Opinión

Promesa

En el pasillo de la casa de Isabel y Antonio Mingote cuelga un dibujo de Edgar Neville. Dos figuras. La de una señora de abundantes carnes y ricos y aterciopelados peplos y la de un mendigo descalzo que exagera su estética limosnera. Y el texto, más o menos, dice así: «Señora de modélicas virtudes cristianas con su pobre favorito, que para cumplir una promesa de ella, acudirá a la procesión descalzo». Esta costumbre de las promesas no me ha gustado nunca. Hace años un grupo de incondicionales del «Barça» prometieron cubrir de rodillas la distancia que separa Barcelona de Montserrat si el equipo fundado por el suizo ganaba la Copa de Europa. La ganó. Y alivié mi disgusto pensando en esos cretinos dejándose la piel de las rodillas por cumplir con promesa tan estúpida. Hay otras promesas, siempre originadas por una enfermedad grave de un familiar o un amigo que merecen todo mi respeto.

Aquí, en la zona de Comillas, tan rebelde a los vaticinios meteorológicos –los satélites americanos no consideran fundamental la presencia de los Picos de Europa y se equivocan continuamente–, las promesas se hacen con la lluvia. Por ejemplo, la madre de la novia que se casa y promete a Santa Clara diez docenas de huevos si no llueve durante el festejo. O como es mi caso, que he prometido formalmente no bajar a la playa, a ninguna de ellas, durante cinco años si sobrevivía el osezno «Mozuco» de Liébana, que ha estado tan pachucho que se temió por su vida. Como soy muy bueno y ecologista, y a punto me hallo de ingresar en el ámbito de los veganos, me sometí al riesgo del sacrificio. «Prometo que si “Mozuco” supera sus fiebres, renunciaré a bajar a las playas en los próximos cinco veranos». He sabido de la notable mejoría de «Mozuco» y aquí estoy, acostumbrando a mi cuerpo a superar el síndrome de abstinencia playero.

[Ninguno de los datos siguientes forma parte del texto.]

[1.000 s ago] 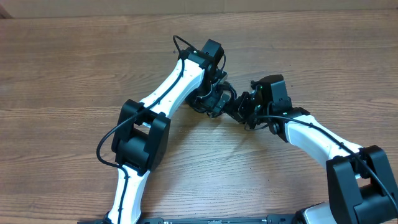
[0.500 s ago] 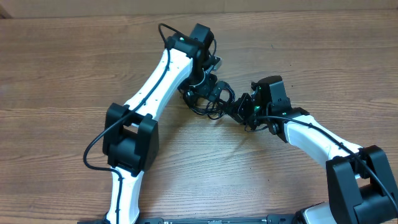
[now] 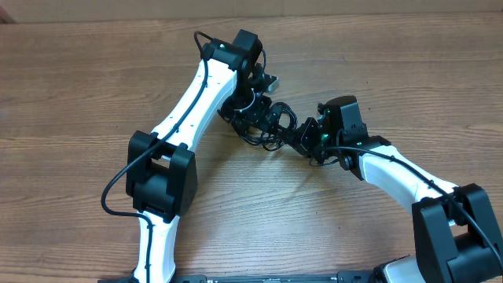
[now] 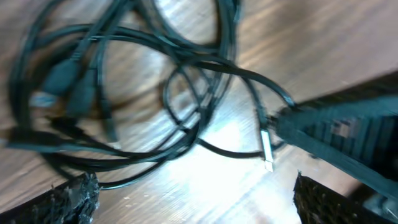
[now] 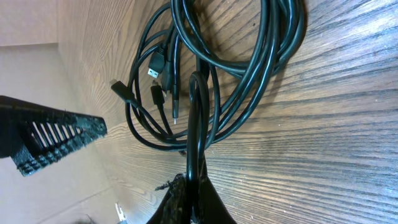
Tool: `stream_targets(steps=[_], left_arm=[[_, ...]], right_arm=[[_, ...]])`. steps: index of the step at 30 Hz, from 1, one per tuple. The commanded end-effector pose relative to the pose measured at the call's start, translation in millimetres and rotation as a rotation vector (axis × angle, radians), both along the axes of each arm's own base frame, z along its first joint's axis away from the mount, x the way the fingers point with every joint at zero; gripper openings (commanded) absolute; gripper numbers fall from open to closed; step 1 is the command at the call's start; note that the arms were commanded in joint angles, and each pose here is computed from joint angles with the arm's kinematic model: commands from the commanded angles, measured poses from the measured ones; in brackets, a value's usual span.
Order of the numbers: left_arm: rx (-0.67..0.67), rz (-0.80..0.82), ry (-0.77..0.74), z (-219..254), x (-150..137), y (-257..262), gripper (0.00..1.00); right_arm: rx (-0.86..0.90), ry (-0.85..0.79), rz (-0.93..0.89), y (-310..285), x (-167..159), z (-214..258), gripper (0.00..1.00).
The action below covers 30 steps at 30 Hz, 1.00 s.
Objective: Untangle cables
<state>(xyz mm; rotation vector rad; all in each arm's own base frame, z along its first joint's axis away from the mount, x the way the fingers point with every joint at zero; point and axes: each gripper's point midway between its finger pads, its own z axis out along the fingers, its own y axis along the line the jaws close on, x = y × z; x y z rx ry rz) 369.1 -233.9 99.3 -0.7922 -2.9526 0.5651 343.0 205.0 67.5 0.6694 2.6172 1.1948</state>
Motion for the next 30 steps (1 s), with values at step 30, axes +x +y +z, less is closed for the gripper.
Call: stream_targets(steps=[30], left_arm=[[0.012, -0.145, -0.067, -19, -13, -20, 1.00]], right_arm=[[0.041, -0.054, -0.018, -9, 16, 16, 0.04]])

He dejado alguna para mi familia, pero acabo de desprenderme de mis siete mejores sombrillas. Una de ellas inglesa, elegantísima, verde carruaje, de «Bosford & Cummings» de Norwich. Las sombrillas de «Bosford & Cummings» tienen un valor añadido. Pulsando suavemente un botón sito en la base, se abre un pequeño compartimento que guarda unas tijeritas para cortar las uñas de los pies. Es conocido en las playas el síndrome de las uñas largas. Se ve a los descuidados cómo doblan hacia dentro los dedos de los pies y los cubren de arena para que no se advierta su parecido con los percebes. Durante muchos años, han sido centenares los amigos que se han acercado hasta mi lugar para pedirme las tijeras de mi sombrilla, y reconozco que despedir a mi sombrilla de Norwich me ha costado aún más que el cumplimiento de mi anterior promesa. No ver películas de Bardem ni Penélope Cruz hasta que él aprenda a interpretar papeles que no sean de malo, y ella modere su tono de voz y sus desplantes de chacha de película de Ozores. Muy duro, pero llevo más de nueve años ayuno de sus artes interpretativas.

Con las sombrillas, he regalado las neveras y la cesta de la comida playera. Con el viento nordeste, en las playas del Cantábrico se puede degustar una tortilla de patatas muy especial. La tortilla de patatas o española – con o sin cebolla–, con arena. Es muy agradable y sabrosa, y los finos granos dorados de las playas norteñas se meten entre los dientes de los bañistas permaneciendo entre ellos hasta la tercera semana de noviembre. En mi sombrilla de «Bosford & Cummings» había asimismo un compartimento con palillos, pero inservibles. Eran palillos para desincrustar pedazos de rocas de los dientes de los bañistas ingleses, no dorados granos de arenas cantábricas.

Pero lo que más me duele y hiere es haber perdido el ambiente, las divertidas conversaciones playeras, esos diálogos chispeantes,–Hola, ¿Cuándo has venido? ¿Cuándo te vas? Hoy el agua está buenísima, lástima que no haya olas para la tabla, tu perro está persiguiendo a un niño, como está de estropeado Tutulis–..... Aquellas charlas que tanto han contribuido a mi formación intelectual.

Pero ante la enfermedad del osezno «Mozuco», todos los senderistas sostenibles, los ecologistas sostenibles, los amigos del lobo sostenibles, los amantes sostenibles de los osos y otros sostenibles que han venido por libres, las promesas se han multiplicado. Aunque la más dura ha sido la mía, y pienso cumplirla a rajatabla. ¡Cinco años sin playa!... ¡Ay, Virgen de Atocha!